Nous ne pouvons vivre dans l’élément de la tragédie. Les actions des héros tragiques sont trop grandes pour nous. Nous ne pouvons vivre avec des actions qui n’inspirent que terreur et pitié. Vivre humainement, c’est vivre avec et par des actions qui suscitent la louange et le blâme. L’âge des hommes amène les actions humaines, les actions qui suscitent la louange ou le blâme. L’âge des hommes amène ou réclame un cadre, un lieu, où puissent prendre place, avoir cause et effet, de telles actions. Un cadre, un lieu, où l’on puisse savoir à peu près qui est l’auteur et qui est le destinataire de l’action, où l’on puisse savoir à peu près, à la différence d’Œdipe, ce que l’on fait. Un cadre, un lieu, c’est-à-dire une cité. La cité est cette forme de la vie humaine dans laquelle et grâce à laquelle les hommes, devenus citoyens, peuvent savoir à peu près ce qu’ils font, et donc ont le droit et même le devoir de louer et de blâmer les actions de leurs concitoyens et les leurs propres. À peu près : aussi prudents que nous soyons, l’action ne cesse de nous échapper, elle risque même de nous échapper entièrement lorsque la cité est menacée dans ses fondements. Alors la tragédie revient, et l’homme le plus juste ne sait plus qui louer, qui blâmer, ni quoi, ni comment.

Où vivons-nous ? Nous vivons dans une cité, quand il y a une cité. La cité, c’est une certaine mise en ordre et en œuvre de l’action. Dans la cité, il y a de nombreux agents, de nombreux citoyens qui agissent, et pourtant il y a une action une, l’action de la cité. La cité, et c’est la meilleure définition qu’on en puisse donner, c’est une action commune, ou, si vous préférez, une action dans l’élément commun, dans l’élément de la chose commune, ou publique. La cité, ce n’est pas essentiellement un instrument pour satisfaire nos besoins – nourriture, logements, vêtements, etc -, c’est l’illusion des réalistes, des économistes, qui se trompent autant de fois qu’ils calculent ; la cité, ce n’est pas non plus essentiellement un instrument pour protéger nos droits ; cela, c’est l’illusion des idéalistes, qui sont en fait d’accord avec les économistes, puisque les droits humains dont ils parlent s’enracinent dans le droit, c’est-à-dire le besoin ou la nécessité de se conserver, de vivre. Mais on ne vit pas pour vivre, on vit pour agir. La cité est un effort pour produire et maîtriser, ou ordonner, cette action, cette opération, cette énergie, par laquelle la vie humaine se comprend, prend conscience de soi, en se déployant. Les économistes et les idéalistes ont aussi en commun de faire de la cité – de l’instance politique – un instrument, un instrument à notre main, dont on sait la fonction et dont on maîtrise parfaitement l’usage. Quelle puérile chimère ! La cité est action, action dangereuse qui menace toujours de nous échapper, et qui pour cela doit être gouvernée. Gouverner, action sur l’action, action la plus difficile, et c’est pourquoi il faut bien réfléchir avant de mépriser ceux qui gouvernent.
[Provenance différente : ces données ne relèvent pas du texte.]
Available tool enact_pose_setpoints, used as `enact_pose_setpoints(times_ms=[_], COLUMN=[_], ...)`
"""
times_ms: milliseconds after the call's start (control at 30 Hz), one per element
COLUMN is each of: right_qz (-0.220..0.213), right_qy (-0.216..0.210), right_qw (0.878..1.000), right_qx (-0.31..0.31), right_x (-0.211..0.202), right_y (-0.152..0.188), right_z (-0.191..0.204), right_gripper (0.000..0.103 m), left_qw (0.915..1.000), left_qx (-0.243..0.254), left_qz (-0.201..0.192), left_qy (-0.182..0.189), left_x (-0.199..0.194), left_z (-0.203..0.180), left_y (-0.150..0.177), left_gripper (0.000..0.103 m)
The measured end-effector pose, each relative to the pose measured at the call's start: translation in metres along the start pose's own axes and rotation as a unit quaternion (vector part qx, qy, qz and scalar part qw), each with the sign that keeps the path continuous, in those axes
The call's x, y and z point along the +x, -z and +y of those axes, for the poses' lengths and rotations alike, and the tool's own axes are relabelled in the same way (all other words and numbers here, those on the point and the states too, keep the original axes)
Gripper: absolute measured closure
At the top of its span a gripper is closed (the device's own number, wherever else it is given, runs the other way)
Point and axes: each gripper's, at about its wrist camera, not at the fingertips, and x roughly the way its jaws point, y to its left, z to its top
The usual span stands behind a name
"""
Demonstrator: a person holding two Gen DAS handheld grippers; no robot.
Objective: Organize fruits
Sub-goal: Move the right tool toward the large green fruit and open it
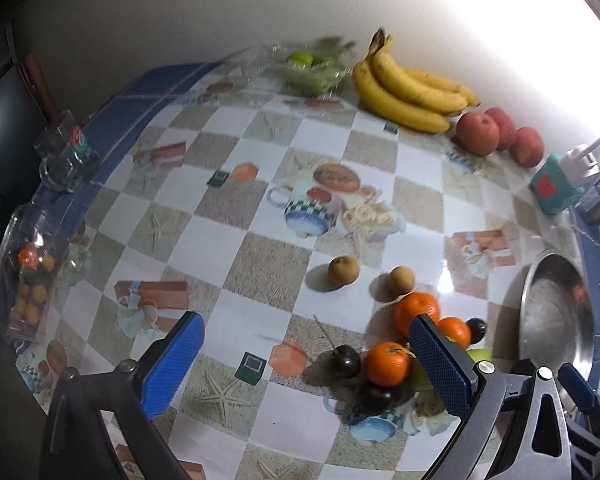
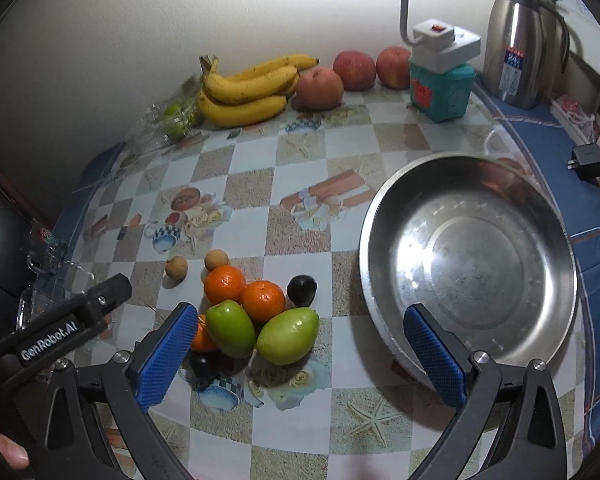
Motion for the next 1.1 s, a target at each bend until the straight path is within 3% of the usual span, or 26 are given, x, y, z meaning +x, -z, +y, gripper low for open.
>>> enact_pose_setpoints(times_ms=[133, 433, 567, 833, 1100], right_qz=[0.016, 0.065, 0.079, 0.091, 0.091], right_qy=[0.002, -0.005, -0.012, -0.030, -0.043], right_qw=[1.000, 0.998, 0.996, 0.994, 0.993], right_qx=[-0.003, 0.024, 0.041, 0.049, 0.063], right_x=[0.011, 0.042, 0.051, 0.059, 0.062], right_y=[0.000, 0.010, 0.013, 0.015, 0.016], right_z=[0.002, -0.009, -0.015, -0.009, -0.007], right_gripper=[0.018, 0.030, 0.040, 0.043, 0.053], left_qw=[0.9999, 0.9968, 0.9964, 0.9966, 0.9966], left_qx=[-0.012, -0.064, -0.068, -0.058, -0.051], left_qz=[0.009, 0.047, 0.051, 0.055, 0.061], left_qy=[-0.002, 0.004, 0.006, 0.020, 0.020], left_x=[0.009, 0.024, 0.025, 0.025, 0.028], left_z=[0.005, 0.021, 0.023, 0.017, 0.015], left_y=[0.003, 0.006, 0.005, 0.006, 0.007], left_gripper=[0.000, 0.000, 0.000, 0.000, 0.000])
La cité, la politique, n’est pas un instrument à notre main. Il s’agit de produire une action commune alors que la cité est divisée à l’intérieur et qu’elle est confrontée à d’autres cités à l’extérieur. Voyez l’histoire des cités grecques. Le point principal : les cités vivent de ce qui menace sans cesse de les détruire, elles meurent éventuellement de cela même qui les faisait vivre, à savoir, donc, la guerre des classes et la guerre extérieure. Ambiguïté de l’énergie civique, ambiguïté des passions civiques, des passions fondatrices des cités, astunomoï orgaï, dont parle Sophocle. Ainsi nous vivons dans des cités où nous pouvons agir, c’est-à-dire produire des actions dont nous connaissons les destinataires et qui peuvent être jugées – louées ou blâmées – car elles prennent place dans l ‘élément de la chose commune, cette chose commune qui fournit la matière des actions et la lumière dans laquelle les juger. Mais aussi ordonnée que soit notre cité, elle est le lieu et la source d’une énergie débordante qui nous confronte aux limites de la cité et à l’énormité menaçante de l’action.

La cité grecque produisit une énergie et une lumière qu’elle fut incapable de retenir, et que les siècles ultérieurs jusqu’à aujourd’hui s’efforcèrent de capter. Une énergie et une lumière. La lumière s’appelle philosophie. La cité mit en œuvre une proposition d’humanité que la philosophie socratique articula en définissant l’homme comme animal politique et rationnel – définition qui ne cessera pas de nous motiver et de nous interroger. Toute cité désormais vivra sous l’autorité encourageante et menaçante de cette définition. L’énergie : l’énergie débordante de la cité, l’énergie que la cité est incapable de retenir ou qui se dépense et se perd dans des guerres ruineuses entre cités grecques, cette énergie sera à la recherche d’un lieu et d’un cadre assez vaste et assez fort pour l’accueillir et l’accommoder, pour la retenir. On pourrait dire que la tâche de l’Europe fut dès lors de faire se rejoindre l’idée de la philosophie et l’énergie de la cité, l’une et l’autre produites en un sens par la cité mais que la cité était incapable, est incapable, de retenir.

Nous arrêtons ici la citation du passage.